The coming holiday week looks wild as two complex systems affect the weather and are sure to keep meteorologists, skiers, and travelers on their toes.
The first is a surface cold front that is expected to move across northern Utah Monday.
Snow levels will be dropping to the valley floor by Monday afternoon and there is a prolonged period of moist, unstable northwesterly flow in its wake with the potential for orographic (i.e., mountain induced) and lake-effect snow showers.
Through Tuesday morning, the 6Z NAM produced 0.29" of water and 7" of snow at Alta, whereas the GFS was quite excited with 0.81" of water and 17" of snow. Such is the way it is in the "post-frontal" crap shoot given the fickle nature of orographic and lake-effect convection. A look at the SREF shows a mean of about 0.6" of water and 8" of snow, but a spread in the latter from 2.5 to 15 inches, with one member really going off.
My take is that something in the 5-10" range is the most likely scenario for Alta from early Monday morning through Tuesday noon, but that it is worth monitoring forecasts and radar as much will depend on the vigor and placement of the convective snow showers and, if lake effect gets going, where it targets. It's simply not possible to anticipate such details at these lead times.
On Wednesday and Thursday a deep upper-level trough that will amplify and "dig" (i.e., move southward) along the west coast of North America. By 1200 UTC Thursday, the GFS forecasts the trough to be over or off the coast of California with Utah in moist, southerly flow ahead of it.
The corresponding integrated vapor transport diagnostic from the Center for Western Weather and Water Extremes shows very large values of integrated vapor transport moving up the lower Colorado River Basin and into Arizona and southern Utah, with atmospheric river conditions nearly making it to northern Utah.

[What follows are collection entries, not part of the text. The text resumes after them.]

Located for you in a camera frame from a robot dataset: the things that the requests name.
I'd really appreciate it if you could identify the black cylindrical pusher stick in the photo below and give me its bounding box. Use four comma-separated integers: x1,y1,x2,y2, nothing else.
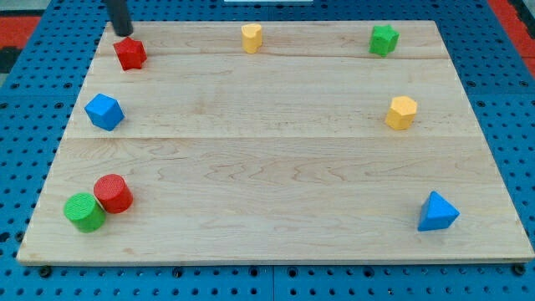
104,0,134,37

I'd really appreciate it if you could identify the red star block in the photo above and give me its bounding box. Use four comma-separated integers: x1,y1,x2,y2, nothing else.
113,37,147,71

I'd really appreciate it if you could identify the green star block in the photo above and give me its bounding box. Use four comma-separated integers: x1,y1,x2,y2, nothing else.
369,24,400,57

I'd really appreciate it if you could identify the blue cube block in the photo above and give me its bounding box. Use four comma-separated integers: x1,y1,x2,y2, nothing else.
84,94,125,131

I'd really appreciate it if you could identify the red cylinder block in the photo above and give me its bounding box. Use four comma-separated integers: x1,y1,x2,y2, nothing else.
94,174,133,214

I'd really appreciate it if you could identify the green cylinder block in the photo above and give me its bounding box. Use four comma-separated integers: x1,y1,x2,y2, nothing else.
64,192,105,233

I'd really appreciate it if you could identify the light wooden board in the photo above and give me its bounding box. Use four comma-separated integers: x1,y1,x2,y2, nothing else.
17,21,534,266

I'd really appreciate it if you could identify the yellow hexagon block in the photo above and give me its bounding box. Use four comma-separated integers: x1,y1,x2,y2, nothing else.
385,95,418,130

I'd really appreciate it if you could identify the blue triangle block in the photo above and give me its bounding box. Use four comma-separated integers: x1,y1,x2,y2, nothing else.
417,191,460,232

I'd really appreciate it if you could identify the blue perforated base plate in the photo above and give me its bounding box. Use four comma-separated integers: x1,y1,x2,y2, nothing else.
1,1,534,300

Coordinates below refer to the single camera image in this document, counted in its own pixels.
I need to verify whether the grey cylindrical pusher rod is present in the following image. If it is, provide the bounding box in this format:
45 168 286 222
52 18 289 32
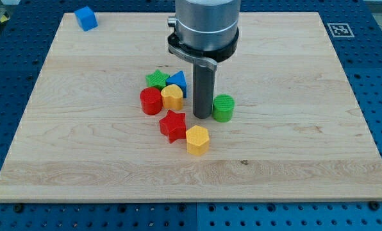
192 64 215 119

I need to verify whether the black clamp ring with lever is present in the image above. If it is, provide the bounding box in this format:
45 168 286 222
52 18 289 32
167 28 239 71

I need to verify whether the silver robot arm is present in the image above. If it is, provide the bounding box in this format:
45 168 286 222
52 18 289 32
167 0 241 119

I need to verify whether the blue triangle block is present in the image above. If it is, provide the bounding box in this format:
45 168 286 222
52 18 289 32
166 71 187 98

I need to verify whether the yellow heart block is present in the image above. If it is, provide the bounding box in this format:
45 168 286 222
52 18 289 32
161 84 183 110

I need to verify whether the green cylinder block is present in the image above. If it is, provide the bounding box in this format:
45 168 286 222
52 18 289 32
212 94 235 123

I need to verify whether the green star block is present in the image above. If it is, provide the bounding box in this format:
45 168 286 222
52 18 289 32
145 69 170 90

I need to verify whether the red cylinder block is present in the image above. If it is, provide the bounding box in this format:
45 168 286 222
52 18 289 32
140 87 162 115

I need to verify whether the red star block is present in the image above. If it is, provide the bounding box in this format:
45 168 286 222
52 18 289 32
159 110 187 143

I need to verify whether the yellow hexagon block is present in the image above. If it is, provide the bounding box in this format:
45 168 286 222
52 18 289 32
186 125 210 156

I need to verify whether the wooden board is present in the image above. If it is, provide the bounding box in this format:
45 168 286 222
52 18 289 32
0 12 382 203

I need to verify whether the blue cube block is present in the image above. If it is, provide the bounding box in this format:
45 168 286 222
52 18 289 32
74 6 98 31

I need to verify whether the white fiducial marker tag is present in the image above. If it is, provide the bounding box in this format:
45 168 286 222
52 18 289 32
327 22 354 38

|Source: Center for Western Weather and Water Extremes|
For the Wasatch, much will depend on the strength, structure, and track of the trough, which cannot be specified precisely at such lead times. Subtracting totals from the Monday-Tuesday storm period, the NAEFS produces anywhere from about 0.7-3" of water and 10 to 55" of snow from 1200 UTC 27 November (5 AM MDT Wednesday) to 0000 UTC 30 Nov (5 PM MST Friday), although the high totals are being produced by Canadian ensemble members that are known for overforecasting. The GEFS members have a range of around 10-30 inches which might be more reasonable.